The new release is available from the usual place. What’s new ? Well, above the surface, there is a new contains(string) method which tells you whether the tree contains a given string or not. Another new thing is a Win32 binary release of pytst using the Boost.Python library, which yields 25% more performance. If you’re interested by building a binary version of this for another platform, write me. I’ve been told that the latest (CVS) SWIG version was much more optimised, but alas, there is no Win32 binary version as of today and I’m too busy to try to build one.

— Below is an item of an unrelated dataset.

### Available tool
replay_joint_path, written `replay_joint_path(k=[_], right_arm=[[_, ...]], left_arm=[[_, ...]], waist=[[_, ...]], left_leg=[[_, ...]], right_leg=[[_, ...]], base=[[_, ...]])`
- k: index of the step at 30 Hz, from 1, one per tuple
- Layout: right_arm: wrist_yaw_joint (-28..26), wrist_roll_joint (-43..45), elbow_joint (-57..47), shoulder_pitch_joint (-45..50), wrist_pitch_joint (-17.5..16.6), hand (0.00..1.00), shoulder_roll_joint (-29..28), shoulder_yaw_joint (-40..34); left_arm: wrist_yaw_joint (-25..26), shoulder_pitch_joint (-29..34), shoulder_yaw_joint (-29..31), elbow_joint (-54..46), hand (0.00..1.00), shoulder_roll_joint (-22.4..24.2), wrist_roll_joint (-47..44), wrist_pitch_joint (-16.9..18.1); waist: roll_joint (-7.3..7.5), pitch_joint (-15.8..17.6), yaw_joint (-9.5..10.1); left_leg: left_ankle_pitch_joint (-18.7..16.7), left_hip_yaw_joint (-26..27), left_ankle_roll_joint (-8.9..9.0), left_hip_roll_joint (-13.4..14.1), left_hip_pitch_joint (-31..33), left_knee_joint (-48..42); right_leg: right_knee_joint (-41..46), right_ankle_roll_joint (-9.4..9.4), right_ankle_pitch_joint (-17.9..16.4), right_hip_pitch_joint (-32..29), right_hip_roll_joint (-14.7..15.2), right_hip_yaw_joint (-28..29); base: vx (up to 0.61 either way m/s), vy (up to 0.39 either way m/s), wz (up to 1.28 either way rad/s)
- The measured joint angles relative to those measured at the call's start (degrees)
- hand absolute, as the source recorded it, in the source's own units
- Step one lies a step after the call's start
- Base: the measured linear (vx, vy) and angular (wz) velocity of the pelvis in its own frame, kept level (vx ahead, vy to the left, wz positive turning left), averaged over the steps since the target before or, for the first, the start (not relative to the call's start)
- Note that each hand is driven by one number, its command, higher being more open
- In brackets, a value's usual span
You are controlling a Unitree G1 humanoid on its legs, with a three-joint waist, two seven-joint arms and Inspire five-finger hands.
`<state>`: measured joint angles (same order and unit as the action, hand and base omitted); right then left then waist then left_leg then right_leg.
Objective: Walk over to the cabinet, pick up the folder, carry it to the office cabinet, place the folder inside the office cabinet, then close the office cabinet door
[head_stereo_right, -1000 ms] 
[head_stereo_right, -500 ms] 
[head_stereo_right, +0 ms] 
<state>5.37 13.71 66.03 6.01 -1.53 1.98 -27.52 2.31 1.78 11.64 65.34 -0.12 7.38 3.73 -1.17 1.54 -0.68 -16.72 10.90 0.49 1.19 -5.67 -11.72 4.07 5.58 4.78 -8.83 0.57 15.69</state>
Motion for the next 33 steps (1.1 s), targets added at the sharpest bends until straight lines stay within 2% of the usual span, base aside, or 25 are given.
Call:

Under the hood, I’ve been doing a bit of source code refactoring, in preparation of a new on-disk storage implementation. To start with, I plan on using Berkekey DB in Recno mode, since it’s quite close to an on-disk vector. If everything goes well, I’ll try to do it by myself (of course I don’t think I’ll achieve the same level of features and quality than the one provided by Sleepycat).

Sadly, it looks like my design for the node storage manager interface is a bit clunky… To do it well, I’ll have to refactor so many things that I’m beginning to think about a full rewrite (yeah, I know, it’s bad). In this case, I’ll release the current version as 1.0 and I’ll start over on a 2.0 branch, fully API compatible but with the new on-disk storage feature.

Note that there already is some support for disk storage of a tree ; but it’s a cold storage, you populate the tree in memory, then save it on disk, then you can reload it from disk to memory later on. The problem is that the tree is entirely loaded into memory, which limits the usage to huge trees (because you can hold one heck of a huge tree into 1 Gb of RAM), not letting us dwelve into the realm of mega huge trees :) . A real on-disk storage would allow me to page in and out parts of the tree from the disk to the RAM.

Another note : I’m currently using pytst to experiment with a kind of full text index that support fast incremental search. So far I’ve got a working prototype implemented as a layer of Python code relying on pytst. My experiments with a set of files from the Gutenberg project are very satisfying. I can’t wait to have an on-disk storage to be able to compete with Google :) .

Oddly, when I tried to port my prototype to full C++ (with a Boost.Python interface), I’ve ended up with a slower index… Even if Python’s dict is pretty fast, there must be something I don’t understand about the C++ STL, so I bought Scott Meyers’ Effective STL to help me there.